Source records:

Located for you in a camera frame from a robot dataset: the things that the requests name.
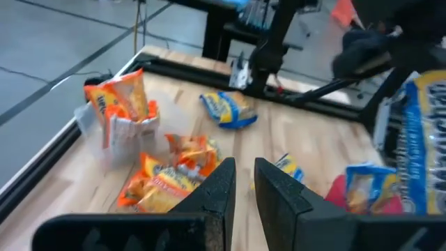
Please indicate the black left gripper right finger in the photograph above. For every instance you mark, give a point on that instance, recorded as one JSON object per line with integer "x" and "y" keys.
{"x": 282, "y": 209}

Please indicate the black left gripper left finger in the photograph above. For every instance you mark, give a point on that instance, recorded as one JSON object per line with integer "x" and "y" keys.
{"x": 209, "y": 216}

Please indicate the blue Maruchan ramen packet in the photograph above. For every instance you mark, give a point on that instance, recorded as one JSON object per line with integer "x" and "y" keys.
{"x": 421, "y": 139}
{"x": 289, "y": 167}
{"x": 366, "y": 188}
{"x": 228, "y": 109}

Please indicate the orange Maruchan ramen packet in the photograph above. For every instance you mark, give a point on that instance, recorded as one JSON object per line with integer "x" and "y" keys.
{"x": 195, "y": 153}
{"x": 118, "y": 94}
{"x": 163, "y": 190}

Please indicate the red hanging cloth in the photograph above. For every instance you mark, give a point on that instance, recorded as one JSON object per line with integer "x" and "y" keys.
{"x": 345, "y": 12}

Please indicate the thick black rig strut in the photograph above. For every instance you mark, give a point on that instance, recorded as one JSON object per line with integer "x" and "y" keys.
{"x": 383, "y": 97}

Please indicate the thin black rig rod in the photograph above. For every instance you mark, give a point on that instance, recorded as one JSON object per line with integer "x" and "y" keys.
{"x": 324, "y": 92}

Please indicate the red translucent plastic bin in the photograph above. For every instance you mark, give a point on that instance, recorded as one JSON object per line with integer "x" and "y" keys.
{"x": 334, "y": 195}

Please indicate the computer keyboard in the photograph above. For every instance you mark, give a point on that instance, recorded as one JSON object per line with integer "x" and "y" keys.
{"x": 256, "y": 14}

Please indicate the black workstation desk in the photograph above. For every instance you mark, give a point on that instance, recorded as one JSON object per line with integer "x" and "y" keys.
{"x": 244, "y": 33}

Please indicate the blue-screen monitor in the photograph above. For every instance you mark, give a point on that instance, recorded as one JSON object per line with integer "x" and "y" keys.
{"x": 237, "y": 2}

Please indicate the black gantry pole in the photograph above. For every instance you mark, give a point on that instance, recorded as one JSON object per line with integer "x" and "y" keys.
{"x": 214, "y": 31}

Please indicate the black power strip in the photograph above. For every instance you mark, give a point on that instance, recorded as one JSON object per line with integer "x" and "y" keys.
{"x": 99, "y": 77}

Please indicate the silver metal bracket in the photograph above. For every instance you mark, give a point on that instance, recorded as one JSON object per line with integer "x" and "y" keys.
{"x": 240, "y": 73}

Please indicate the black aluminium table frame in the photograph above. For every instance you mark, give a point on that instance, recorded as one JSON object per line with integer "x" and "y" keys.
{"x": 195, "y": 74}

* Activity: Copy every record exactly; no pictures.

* Response:
Located for you in a camera frame from a robot dataset: the things that the requests name.
Please indicate the black left gripper right finger in the photograph above. For every instance you mark, give a point on that instance, recorded as one JSON object per line with integer "x" and "y" keys.
{"x": 282, "y": 209}

Please indicate the black left gripper left finger in the photograph above. For every instance you mark, give a point on that instance, recorded as one JSON object per line with integer "x" and "y" keys.
{"x": 209, "y": 216}

Please indicate the blue Maruchan ramen packet in the photograph above. For every instance you mark, give a point on that instance, recorded as one JSON object per line with integer "x" and "y" keys.
{"x": 421, "y": 139}
{"x": 289, "y": 167}
{"x": 366, "y": 188}
{"x": 228, "y": 109}

Please indicate the orange Maruchan ramen packet in the photograph above. For every instance you mark, give a point on that instance, recorded as one JSON object per line with integer "x" and "y" keys.
{"x": 195, "y": 153}
{"x": 118, "y": 94}
{"x": 163, "y": 190}

Please indicate the red hanging cloth in the photograph above. For every instance you mark, give a point on that instance, recorded as one JSON object per line with integer "x" and "y" keys.
{"x": 345, "y": 12}

Please indicate the thick black rig strut in the photograph above. For every instance you mark, give a point on that instance, recorded as one JSON object per line with integer "x" and "y" keys.
{"x": 383, "y": 97}

Please indicate the thin black rig rod in the photograph above. For every instance you mark, give a point on that instance, recorded as one JSON object per line with integer "x" and "y" keys.
{"x": 324, "y": 92}

Please indicate the red translucent plastic bin in the photograph above. For every instance you mark, give a point on that instance, recorded as one JSON object per line with integer "x" and "y" keys.
{"x": 334, "y": 195}

Please indicate the computer keyboard in the photograph above. For every instance you mark, give a point on that instance, recorded as one JSON object per line with integer "x" and "y" keys.
{"x": 256, "y": 14}

Please indicate the black workstation desk in the photograph above. For every instance you mark, give a point on that instance, recorded as one JSON object per line with integer "x" and "y" keys.
{"x": 244, "y": 33}

Please indicate the blue-screen monitor in the photograph above. For every instance you mark, give a point on that instance, recorded as one JSON object per line with integer "x" and "y" keys.
{"x": 237, "y": 2}

Please indicate the black gantry pole in the photograph above. For every instance you mark, give a point on that instance, recorded as one JSON object per line with integer "x" and "y" keys.
{"x": 214, "y": 31}

Please indicate the black power strip in the photograph above. For every instance you mark, give a point on that instance, recorded as one JSON object per line with integer "x" and "y" keys.
{"x": 99, "y": 77}

Please indicate the silver metal bracket in the photograph above. For every instance you mark, give a point on that instance, recorded as one JSON object per line with integer "x" and "y" keys.
{"x": 240, "y": 73}

Please indicate the black aluminium table frame in the photograph above. For every instance you mark, give a point on that instance, recorded as one JSON object per line with integer "x" and "y" keys.
{"x": 195, "y": 74}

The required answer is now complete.